Stepping over beside Gunnison and gazing out alongside him, Pole asked, “So, what are we going to do now?”
“We told Bo we’d kill this fellow for him,” said Gunnison. “Do you want to ride in and tell him we failed him?”
“No thanks,” Pole said without hesitation.
“Then I expect we best go on with the plan,” said Gunnison. He turned to his horse and swung up into his saddle. “You two throw Raul over his horse. We’ll take him back to the Edelmans’.”
“How are we going to explain him being dead?” Mackey asked.

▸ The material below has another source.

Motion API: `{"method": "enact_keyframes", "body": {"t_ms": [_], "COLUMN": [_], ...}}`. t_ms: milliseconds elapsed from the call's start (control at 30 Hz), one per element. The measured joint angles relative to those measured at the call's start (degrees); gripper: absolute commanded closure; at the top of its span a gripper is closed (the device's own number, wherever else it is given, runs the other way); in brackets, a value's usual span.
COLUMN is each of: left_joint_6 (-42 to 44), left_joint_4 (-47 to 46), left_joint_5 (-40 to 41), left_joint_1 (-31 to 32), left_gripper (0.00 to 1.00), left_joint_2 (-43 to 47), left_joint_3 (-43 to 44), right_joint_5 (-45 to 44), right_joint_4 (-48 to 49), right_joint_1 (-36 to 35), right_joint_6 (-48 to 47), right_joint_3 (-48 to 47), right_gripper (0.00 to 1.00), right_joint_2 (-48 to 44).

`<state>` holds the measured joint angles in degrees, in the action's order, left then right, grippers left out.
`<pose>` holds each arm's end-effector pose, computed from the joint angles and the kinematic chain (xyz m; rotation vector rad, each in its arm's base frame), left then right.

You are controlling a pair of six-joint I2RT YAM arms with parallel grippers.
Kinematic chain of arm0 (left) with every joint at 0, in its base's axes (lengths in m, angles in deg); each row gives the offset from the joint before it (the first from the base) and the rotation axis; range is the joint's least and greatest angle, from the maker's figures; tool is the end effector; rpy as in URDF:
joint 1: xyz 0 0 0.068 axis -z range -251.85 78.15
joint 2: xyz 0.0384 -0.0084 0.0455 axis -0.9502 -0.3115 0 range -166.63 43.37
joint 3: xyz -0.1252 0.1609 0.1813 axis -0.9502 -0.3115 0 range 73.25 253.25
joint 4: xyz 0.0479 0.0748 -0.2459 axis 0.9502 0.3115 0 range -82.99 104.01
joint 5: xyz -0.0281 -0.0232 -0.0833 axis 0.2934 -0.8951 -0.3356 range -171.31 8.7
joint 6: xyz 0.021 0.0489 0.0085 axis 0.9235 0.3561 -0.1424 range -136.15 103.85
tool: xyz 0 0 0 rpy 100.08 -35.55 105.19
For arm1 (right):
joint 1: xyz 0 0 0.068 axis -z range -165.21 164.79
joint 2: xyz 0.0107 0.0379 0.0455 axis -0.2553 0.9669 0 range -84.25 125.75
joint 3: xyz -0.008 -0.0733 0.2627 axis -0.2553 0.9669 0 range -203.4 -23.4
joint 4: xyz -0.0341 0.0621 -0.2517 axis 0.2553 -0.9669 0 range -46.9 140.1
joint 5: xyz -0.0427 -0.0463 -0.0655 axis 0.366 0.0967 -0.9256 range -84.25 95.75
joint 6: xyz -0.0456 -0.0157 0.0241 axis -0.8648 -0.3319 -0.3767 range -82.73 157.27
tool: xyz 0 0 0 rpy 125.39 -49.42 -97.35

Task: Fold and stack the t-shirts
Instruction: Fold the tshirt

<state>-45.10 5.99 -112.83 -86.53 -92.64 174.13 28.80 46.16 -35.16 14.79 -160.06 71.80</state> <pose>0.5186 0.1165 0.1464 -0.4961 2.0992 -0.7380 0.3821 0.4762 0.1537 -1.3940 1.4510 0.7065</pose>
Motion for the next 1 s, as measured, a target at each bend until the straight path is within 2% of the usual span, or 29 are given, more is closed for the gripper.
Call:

“We found him dead out here.” Gunnison gave a wry grin. “We can always say some Apache killed him.”
Chapter 13
Shaw awoke with a start and swung up onto the side of the bed. Instinctively he’d grabbed the big Colt standing in its holster at the corner of the headboard. Beside him, Lori Edelman stirred and turned, looking up at him from her pillow. “What is it, Lawrence?” she asked, though she too had heard the distant sound of gunshots.
“Rifle fire,” said Shaw. Naked, he stood up and walked to the open window, peering out across the purple-shadowed hills. “Didn’t you hear it?” He scanned back and forth in the distance as if he might somehow see beyond the dark shadowed hill lines.
“I thought I did. But I wasn’t sure if I heard it or if I was only dreaming,” the widow said, rising naked and throwing a sheet around herself. She hastily lit the oil lamp on the nightstand. Then she walked over and stood beside him.
Gazing out in the direction the shots had come from, Shaw considered Raul and said with resolve, “I’m riding out there.”
“Why?” Lori said. “We don’t know if those shots had anything to do with Raul. For all we know, it might simply have been some drunken cowhands blowing off steam on their way back from Banton.” She stared out with him. The purple night lay still and endless beneath a canopy of stars and a half-moon that appeared to rest on its side.